The principal methodology used in rating MEG Energy Corp. was the
Global Independent Exploration and Production Industry Methodology
published in December 2011. Other methodologies used include Loss
Given Default for Speculative-Grade Non-Financial Companies in the
U.S., Canada and EMEA published in June 2009.

MEG is a Calgary, Alberta-based publicly-held SAGD oil sands
operating and project development company.


MF GLOBAL: S&P Withdraws 'D' Counterparty Credit & Issue Ratings
----------------------------------------------------------------
Standard & Poor's Ratings Services withdrew its 'D' counterparty
credit and issue ratings on MF Global Holdings Ltd.

"The 'D' ratings on MF Global reflected its filing for Chapter 11
bankruptcy protection on Oct. 31, 2011. We withdrew the ratings
because the company is in liquidation and is not expected to
emerge from bankruptcy," S&P said.


MIT HOLDING: Incurs $168,000 Net Loss in First Quarter
------------------------------------------------------
MIT Holding, Inc., filed with the U.S. Securities and Exchange
Commission its quarterly report on Form 10-Q disclosing a net loss
of $168,020 on $1.20 million of sales and services rendered for
the three months ended March 31, 2012, compared with a net loss of
$567,814 on $5.08 million of sales and services rendered for the
same period a year ago.

The Company's balance sheet at March 31, 2012, showed
$1.47 million in total assets, $4.05 million in total liabilities
and a $2.57 million total stockholders' deficiency.
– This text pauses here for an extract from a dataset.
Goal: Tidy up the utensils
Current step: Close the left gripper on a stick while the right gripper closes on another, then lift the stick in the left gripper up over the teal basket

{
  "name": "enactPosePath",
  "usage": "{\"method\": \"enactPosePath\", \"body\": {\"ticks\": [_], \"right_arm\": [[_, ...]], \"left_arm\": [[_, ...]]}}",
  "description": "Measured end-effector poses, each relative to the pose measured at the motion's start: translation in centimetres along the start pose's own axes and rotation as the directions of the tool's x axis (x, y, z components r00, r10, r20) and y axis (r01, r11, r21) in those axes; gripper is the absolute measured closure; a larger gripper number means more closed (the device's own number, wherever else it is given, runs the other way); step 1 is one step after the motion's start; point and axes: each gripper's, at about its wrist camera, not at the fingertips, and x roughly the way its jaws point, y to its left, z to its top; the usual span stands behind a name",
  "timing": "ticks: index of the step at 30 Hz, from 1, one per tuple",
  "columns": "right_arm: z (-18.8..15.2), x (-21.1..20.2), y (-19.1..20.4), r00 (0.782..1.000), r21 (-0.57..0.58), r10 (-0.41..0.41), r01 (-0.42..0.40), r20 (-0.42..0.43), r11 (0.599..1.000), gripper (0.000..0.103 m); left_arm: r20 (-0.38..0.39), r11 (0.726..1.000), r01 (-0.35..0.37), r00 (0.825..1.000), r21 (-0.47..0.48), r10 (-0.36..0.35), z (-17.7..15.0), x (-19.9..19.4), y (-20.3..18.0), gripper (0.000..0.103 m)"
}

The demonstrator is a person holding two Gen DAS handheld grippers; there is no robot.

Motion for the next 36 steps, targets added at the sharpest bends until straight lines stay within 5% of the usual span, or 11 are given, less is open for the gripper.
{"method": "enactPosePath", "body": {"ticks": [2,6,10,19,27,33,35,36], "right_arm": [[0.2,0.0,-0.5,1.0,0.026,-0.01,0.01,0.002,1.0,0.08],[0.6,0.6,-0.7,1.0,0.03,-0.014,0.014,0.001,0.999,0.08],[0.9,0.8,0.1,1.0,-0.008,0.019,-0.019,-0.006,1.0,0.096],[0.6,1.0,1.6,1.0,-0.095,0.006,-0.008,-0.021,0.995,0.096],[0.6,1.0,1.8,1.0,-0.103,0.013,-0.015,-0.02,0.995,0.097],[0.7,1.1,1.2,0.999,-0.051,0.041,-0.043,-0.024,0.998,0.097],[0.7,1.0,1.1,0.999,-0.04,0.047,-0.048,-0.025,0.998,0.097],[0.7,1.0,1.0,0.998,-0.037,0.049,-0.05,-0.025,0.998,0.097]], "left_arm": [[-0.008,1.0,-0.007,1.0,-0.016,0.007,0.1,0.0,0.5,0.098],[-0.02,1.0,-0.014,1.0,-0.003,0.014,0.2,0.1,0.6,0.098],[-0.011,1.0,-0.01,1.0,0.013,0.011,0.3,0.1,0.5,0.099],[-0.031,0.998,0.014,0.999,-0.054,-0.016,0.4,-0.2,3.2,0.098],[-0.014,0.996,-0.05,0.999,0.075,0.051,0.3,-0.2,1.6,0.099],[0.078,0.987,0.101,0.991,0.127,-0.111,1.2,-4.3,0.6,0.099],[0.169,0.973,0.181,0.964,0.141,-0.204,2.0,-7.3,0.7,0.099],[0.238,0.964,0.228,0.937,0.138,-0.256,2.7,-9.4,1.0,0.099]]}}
A copy of the Form 10-Q is available for free at:

                        http://is.gd/x2xBVn

                         About MIT Holding

Savannah, Ga.-based MIT Holding, Inc. (OTC BB: MITD)
-- http://www.mitholdinginc.com/-- distributes wholesale
pharmaceuticals, administers intravenous infusions, operates an
ambulatory center where therapies are administered and sells and
rents home medical equipment.

The Company reported a net loss of $1.32 million in 2011, compared
with net income of $78,832 in 2010.

The Company said in the Form 10-K that its inability to achieve
sufficient increases on its revenues has created a liquidity
challenge that raises doubt about the Company's ability to
continue as a going concern.


MORGAN INDUSTRIES: Status Conference Set for June 25
----------------------------------------------------
The Bankruptcy Court in New Jersey will hold a status conference
on June 25, 2012, at 11:00 a.m. in the Chapter 11 cases of in the
Chapter 11 case of Morgan Industries Corporation and its debtor-
affiliates.  The purpose of the meeting will be to discuss case
management issues.

The Debtor is directed to notify all parties in interest who it
anticipates will play a major role in the case including all
secured creditors, creditors committee members and the United
States Trustee.  All parties interested in the case are requested
to attend.

                      About Morgan Industries

Morgan Industries Corporation, along with affiliates, sought
Chapter 11 protection (Bankr. D. N.J. Lead Case No. 12-21156) in
Trenton, New Jersey, on April 30, 2012.

Affiliates that filed separate bankruptcy petitions are Hunter
Composite Technologies Corporation; Hunter Marine Corporation;
Luhrs Corporation; Mainship Corporation; Ovation Yachts
Corporation; Salisbury 10 Acres, L.L.C.; Salisbury 20 Acres,
L.L.C.; and Silverton Marine Corporation.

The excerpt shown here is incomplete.